Дядя злился. Разборка не получалась. Фартовые явно приняли сторону Цапли. И пахан понимал, что своему они доверяли, а вот ему, пахану, лишь отчасти. А тут еще эти проколы с Фиксой, Дроздом, Оглоблей. Дядя слышал о разговорах, какие ведут за его спиной законники. Сявка их все дословно передает.

Уступи сегодня Цапле, завтра все туда же навострятся. И засыпятся «малины».

«К тому ж Цапля, падла, при всех пасть на него, пахана открыл. Проучить надо.

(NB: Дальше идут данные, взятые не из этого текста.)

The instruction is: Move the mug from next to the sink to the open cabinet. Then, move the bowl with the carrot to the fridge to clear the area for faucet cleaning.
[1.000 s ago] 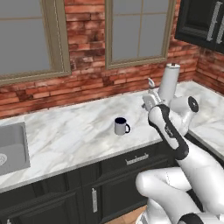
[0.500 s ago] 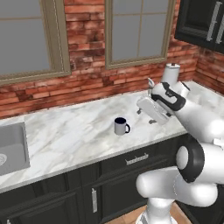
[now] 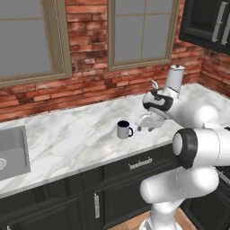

Но пусть это фартовые проделают с ним».

Дядя, оборвав шутки, спросил:

– Так как, кенты? Иль снова своими калганами платить будем за риск? Ведь вон пришили шныря, – баба его вмиг к лягавым кинулась.

– То шлюха, – отмахнулся Рябой.

– Даже шлюха, – поправил Дядя.

– И что мусора? От них нам ни холодно, ни жарко, – рассмеялся старый вор.

– Это нынче. Жмуром Яровой занялся. Я его знаю. И коль он тут, рисковать никем не стану, – злился Дядя.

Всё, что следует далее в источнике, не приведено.